■ **About this exercise**:
The string "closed" appears in some lines of the data. Report how many, with no other words.
* * *
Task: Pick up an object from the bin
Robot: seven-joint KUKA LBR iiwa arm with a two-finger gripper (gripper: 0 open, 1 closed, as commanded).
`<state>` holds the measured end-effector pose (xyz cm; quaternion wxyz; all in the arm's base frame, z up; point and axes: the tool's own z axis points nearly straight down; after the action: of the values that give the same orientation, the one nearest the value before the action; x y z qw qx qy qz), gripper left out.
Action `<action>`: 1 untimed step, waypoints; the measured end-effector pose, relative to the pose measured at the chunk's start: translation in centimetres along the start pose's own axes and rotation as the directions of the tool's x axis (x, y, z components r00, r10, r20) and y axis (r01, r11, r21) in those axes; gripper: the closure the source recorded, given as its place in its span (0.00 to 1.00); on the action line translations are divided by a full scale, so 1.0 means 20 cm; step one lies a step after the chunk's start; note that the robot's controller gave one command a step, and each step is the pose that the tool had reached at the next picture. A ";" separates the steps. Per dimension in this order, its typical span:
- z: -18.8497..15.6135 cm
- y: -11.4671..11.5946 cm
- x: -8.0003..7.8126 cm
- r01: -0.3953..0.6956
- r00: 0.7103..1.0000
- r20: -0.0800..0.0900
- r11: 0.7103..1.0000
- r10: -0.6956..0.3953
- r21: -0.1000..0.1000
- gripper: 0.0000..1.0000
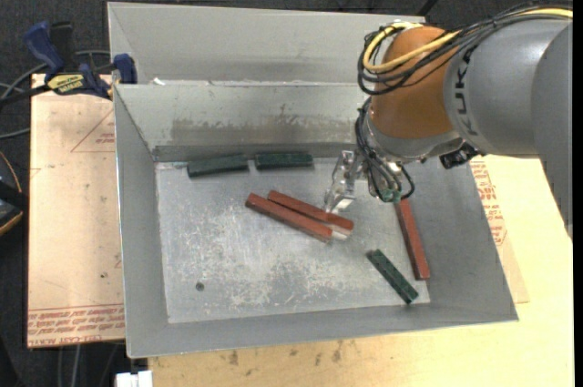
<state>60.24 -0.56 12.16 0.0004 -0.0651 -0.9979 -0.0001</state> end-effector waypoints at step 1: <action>-0.38 0.01 0.00 0.009 1.000 0.006 1.000 -0.009 -0.001 0.00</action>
Offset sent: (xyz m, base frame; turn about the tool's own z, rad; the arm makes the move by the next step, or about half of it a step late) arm 0.0000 0.0000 0.0000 0.0000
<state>60.36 -0.48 19.80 -0.0027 -0.0605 -0.9982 -0.0004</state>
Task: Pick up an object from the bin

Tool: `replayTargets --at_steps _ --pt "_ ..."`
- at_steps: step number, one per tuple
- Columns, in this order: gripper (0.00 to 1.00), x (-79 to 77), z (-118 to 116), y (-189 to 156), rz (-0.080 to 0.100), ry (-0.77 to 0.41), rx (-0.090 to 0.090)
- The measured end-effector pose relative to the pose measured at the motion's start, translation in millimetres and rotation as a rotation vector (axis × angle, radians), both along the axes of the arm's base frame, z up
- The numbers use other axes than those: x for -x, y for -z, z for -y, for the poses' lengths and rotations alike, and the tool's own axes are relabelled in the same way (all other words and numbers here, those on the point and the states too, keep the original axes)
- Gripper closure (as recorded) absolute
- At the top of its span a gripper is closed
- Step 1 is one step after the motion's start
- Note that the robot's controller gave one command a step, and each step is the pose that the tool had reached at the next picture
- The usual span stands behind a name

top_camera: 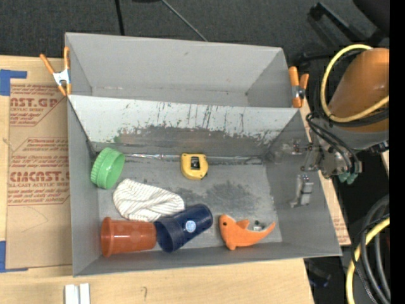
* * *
■ **Output of the exercise**:
2